If there is a lesson to be learned from the not-too-distant timelines of the environmental conservation movement and the study of agriculture, it is that the stories are largely controlled by the founders, who chose to mythologize or even omit altogether Indigenous peoples. Regenerative agriculture is at its very early stages and could incorporate Indigenous founders, practitioners, and communities into its understanding, ethos, and practices. In its attempts to regenerate diminished, exhausted, and exploited lands as a result of anthropocentric agricultural systems, regenerative agriculture shouldn’t just focus on the soil itself. The story of our soils, our lands, and the Indigenous people who carry those stories—those harms and the history—have always been the beginning of the story, whether told or not. In those stories are not just the tale of food production and resource management but also the tale of exploitative institutions that damage our entire society. But this story also contains narratives of strength, love, painstaking survival, fortitude, endurance, and adaptability that even the most powerful of institutions could not erase, despite their attempts. After all, when it comes to the revitalization of a damaged system, Indigenous people have quite literally lived, and continue to live, through all the phases, from creation to destruction to regeneration.

Notes

  1. See, for example, Marcus Colchester, “Conservation Policy and Indigenous Peoples,” Cultural Survival Quarterly Magazine (March 2004).

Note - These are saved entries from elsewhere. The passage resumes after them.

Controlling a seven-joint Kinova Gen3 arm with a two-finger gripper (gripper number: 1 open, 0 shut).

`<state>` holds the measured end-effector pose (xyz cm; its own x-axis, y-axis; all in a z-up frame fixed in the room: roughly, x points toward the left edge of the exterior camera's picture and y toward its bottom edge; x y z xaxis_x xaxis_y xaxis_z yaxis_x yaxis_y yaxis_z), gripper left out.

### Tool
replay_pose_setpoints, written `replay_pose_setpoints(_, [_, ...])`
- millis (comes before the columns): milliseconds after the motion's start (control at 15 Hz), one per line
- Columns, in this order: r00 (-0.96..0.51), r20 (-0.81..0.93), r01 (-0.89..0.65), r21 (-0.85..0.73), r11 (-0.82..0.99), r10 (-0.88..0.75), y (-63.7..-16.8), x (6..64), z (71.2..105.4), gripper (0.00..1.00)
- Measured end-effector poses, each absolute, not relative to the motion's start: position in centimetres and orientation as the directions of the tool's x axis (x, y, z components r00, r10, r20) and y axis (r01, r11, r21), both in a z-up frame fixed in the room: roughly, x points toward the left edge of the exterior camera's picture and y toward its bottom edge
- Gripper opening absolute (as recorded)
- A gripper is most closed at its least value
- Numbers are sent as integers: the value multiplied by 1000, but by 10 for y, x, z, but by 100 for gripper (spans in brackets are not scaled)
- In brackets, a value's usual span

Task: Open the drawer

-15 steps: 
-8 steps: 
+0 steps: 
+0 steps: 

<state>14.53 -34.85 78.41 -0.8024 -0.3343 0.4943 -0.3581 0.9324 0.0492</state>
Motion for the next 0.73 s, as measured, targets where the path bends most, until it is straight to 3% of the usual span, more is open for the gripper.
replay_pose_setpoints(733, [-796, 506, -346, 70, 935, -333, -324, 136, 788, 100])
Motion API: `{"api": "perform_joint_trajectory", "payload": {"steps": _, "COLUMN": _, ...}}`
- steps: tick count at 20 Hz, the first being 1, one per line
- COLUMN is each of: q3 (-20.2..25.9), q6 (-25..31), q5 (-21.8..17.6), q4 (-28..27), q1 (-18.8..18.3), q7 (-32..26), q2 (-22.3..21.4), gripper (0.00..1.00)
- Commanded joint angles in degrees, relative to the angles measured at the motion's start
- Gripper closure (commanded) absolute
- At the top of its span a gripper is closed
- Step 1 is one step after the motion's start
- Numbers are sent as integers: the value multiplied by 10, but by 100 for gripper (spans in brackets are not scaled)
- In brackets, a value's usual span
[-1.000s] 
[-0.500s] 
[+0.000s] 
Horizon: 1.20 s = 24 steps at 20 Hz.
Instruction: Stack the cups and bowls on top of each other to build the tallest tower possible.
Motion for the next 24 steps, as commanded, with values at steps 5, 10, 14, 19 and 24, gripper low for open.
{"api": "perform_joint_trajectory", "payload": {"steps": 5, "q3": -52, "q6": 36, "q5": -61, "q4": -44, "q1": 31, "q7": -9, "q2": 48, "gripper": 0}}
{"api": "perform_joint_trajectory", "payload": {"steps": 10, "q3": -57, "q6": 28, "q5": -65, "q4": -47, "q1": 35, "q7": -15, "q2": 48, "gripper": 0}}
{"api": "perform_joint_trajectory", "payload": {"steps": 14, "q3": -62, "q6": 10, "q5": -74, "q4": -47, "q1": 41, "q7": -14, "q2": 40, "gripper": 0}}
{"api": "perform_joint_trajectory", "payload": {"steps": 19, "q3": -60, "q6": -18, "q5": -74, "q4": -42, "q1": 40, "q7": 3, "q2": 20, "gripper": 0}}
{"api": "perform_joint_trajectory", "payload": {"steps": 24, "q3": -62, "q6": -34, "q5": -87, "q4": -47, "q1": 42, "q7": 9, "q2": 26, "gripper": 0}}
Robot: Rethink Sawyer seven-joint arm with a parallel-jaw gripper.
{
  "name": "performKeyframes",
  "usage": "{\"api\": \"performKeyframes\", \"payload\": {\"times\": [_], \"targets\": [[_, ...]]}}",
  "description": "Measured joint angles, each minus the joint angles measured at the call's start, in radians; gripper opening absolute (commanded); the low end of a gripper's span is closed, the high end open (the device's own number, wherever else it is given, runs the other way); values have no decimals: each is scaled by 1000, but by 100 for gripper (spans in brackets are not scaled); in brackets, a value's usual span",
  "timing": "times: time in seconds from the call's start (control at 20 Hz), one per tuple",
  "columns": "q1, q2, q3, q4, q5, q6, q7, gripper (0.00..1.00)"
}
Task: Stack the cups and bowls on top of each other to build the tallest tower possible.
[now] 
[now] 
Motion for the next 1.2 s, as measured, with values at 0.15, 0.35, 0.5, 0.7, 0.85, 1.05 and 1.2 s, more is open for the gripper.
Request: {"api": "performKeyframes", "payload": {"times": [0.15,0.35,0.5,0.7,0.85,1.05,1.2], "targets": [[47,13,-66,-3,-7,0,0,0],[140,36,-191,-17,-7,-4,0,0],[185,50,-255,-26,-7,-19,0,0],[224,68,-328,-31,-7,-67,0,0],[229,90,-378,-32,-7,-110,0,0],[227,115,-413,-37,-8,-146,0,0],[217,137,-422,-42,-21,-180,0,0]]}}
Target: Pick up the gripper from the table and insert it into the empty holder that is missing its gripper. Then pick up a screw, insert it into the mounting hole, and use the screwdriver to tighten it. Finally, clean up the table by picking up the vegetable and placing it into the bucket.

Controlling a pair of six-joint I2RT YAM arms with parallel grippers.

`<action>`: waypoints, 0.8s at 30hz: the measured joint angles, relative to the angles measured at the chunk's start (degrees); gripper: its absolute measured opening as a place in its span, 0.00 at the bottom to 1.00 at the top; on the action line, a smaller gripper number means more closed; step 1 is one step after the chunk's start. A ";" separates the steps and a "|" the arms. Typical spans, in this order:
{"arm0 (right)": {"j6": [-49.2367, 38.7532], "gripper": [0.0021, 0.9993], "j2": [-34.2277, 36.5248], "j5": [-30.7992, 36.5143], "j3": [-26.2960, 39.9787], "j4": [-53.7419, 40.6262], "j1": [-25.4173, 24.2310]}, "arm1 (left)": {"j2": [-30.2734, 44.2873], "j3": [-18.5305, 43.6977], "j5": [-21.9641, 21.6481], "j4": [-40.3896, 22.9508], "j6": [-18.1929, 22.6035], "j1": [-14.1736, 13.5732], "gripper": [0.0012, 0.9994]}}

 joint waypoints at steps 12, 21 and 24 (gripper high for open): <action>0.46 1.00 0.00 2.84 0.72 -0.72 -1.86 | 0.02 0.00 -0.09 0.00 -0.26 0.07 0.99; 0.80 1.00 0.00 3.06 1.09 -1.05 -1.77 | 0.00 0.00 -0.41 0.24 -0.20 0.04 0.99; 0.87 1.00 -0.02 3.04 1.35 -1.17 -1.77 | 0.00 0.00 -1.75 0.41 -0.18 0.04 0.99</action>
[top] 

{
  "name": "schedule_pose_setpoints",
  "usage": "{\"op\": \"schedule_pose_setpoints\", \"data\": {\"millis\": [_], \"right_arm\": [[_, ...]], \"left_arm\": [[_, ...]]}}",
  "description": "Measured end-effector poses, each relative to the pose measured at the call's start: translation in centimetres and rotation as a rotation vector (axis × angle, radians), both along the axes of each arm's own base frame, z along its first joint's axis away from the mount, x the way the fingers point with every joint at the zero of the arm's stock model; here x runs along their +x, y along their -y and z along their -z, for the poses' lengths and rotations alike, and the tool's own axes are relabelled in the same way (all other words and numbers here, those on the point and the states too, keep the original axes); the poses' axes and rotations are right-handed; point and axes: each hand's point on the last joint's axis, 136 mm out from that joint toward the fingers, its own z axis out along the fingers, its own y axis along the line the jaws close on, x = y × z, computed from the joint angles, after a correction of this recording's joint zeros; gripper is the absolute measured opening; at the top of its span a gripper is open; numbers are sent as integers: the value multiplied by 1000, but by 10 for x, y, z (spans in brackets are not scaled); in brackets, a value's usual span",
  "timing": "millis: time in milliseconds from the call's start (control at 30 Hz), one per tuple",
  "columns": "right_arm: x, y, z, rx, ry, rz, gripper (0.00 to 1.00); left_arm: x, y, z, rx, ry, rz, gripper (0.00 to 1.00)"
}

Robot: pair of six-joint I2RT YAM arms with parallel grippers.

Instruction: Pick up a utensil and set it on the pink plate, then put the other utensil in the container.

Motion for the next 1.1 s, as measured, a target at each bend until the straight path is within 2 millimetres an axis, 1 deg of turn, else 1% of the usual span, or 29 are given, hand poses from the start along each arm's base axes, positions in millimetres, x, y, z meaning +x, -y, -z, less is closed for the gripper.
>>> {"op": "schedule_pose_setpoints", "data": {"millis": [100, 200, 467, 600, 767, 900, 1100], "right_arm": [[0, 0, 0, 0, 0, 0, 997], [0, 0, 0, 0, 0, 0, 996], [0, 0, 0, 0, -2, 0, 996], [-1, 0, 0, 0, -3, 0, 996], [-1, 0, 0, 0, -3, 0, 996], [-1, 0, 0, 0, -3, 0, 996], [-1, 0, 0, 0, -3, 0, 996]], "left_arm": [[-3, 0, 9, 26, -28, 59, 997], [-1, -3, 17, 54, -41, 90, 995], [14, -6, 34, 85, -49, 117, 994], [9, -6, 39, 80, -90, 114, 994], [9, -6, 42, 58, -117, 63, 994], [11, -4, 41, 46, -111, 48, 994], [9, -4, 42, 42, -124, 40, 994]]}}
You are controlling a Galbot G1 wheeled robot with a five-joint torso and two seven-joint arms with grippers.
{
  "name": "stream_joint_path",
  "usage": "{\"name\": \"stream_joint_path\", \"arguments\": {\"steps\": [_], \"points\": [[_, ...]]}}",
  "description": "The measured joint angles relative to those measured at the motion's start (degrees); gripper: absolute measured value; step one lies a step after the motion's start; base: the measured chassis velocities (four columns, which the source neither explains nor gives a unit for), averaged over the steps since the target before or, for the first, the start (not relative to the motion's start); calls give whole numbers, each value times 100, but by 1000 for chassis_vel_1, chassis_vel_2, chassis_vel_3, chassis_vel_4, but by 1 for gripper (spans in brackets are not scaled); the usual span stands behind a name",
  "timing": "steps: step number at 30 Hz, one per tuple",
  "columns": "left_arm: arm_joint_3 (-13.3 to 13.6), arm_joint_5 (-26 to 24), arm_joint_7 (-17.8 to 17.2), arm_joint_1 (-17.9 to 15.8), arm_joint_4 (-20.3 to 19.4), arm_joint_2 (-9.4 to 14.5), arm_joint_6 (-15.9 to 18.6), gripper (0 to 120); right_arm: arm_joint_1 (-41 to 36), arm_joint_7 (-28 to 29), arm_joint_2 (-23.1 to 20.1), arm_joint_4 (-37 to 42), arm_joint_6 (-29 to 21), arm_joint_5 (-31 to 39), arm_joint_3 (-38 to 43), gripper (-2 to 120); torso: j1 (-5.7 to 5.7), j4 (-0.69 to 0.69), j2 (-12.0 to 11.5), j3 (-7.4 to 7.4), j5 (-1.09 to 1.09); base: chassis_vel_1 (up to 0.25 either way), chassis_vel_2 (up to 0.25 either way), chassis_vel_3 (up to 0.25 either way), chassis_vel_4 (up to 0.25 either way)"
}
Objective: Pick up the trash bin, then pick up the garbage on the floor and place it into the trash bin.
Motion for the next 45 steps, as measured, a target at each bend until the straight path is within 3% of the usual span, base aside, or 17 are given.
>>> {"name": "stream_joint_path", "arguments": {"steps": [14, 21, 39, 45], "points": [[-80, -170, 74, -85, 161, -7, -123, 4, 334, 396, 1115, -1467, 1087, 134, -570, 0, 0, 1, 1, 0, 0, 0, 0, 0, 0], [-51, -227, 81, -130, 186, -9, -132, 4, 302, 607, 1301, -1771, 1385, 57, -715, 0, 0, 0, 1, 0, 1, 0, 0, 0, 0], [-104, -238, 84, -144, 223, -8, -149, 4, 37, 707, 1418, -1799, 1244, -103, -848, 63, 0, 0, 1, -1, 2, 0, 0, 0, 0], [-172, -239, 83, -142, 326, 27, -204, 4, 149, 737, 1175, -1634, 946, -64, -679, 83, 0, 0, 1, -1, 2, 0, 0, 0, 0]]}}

  2. Many of these men were geologists and engineers interested in exploiting natural resources, and a case might be made that they mostly wanted to exploit, but set aside a few remarkable “preserves.” See, for instance, Zachary Warma, “The Golden State’s Scientific White Supremacist: The Legacy of Professor Joseph Le Conte and Toppling California’s Lost Cause Monuments,” Boom California, November 5, 2018; and Josiah Dwight Whitney, The Yosemite Book: A Description of the Yosemite Valley and the Adjacent Region of the Sierra Nevada, and of the Big Trees of California, illustrated by maps and photographs (New York: Julius Bien, 1868).
  3. Warma, “The Golden State’s Scientific White Supremacist.”
  4. Jedediah Purdy, “Environmentalism’s Racist History,” New Yorker, August 13, 2015.
  5. Larisa K. Miller, “The Secret Treaties with California’s Indians,” Prologue (Fall/Winter 2013).
  6. Michael Brune, “Pulling Down Our Monuments,” Sierra Club, July 22, 2020.
  7. Regenerative Organic Agriculture,” Rodale Institute, accessed August 18, 2020.
  8. Ethan Roland Soloviev and Gregory Landua, Levels of Regenerative Agriculture, Terra Genesis International, September 2016; and Ethan Soloviev, “Regenerative Agriculture Industry Map,” Re-Source: Ethan Soloviev on Regenerative Agriculture, Business, and Life.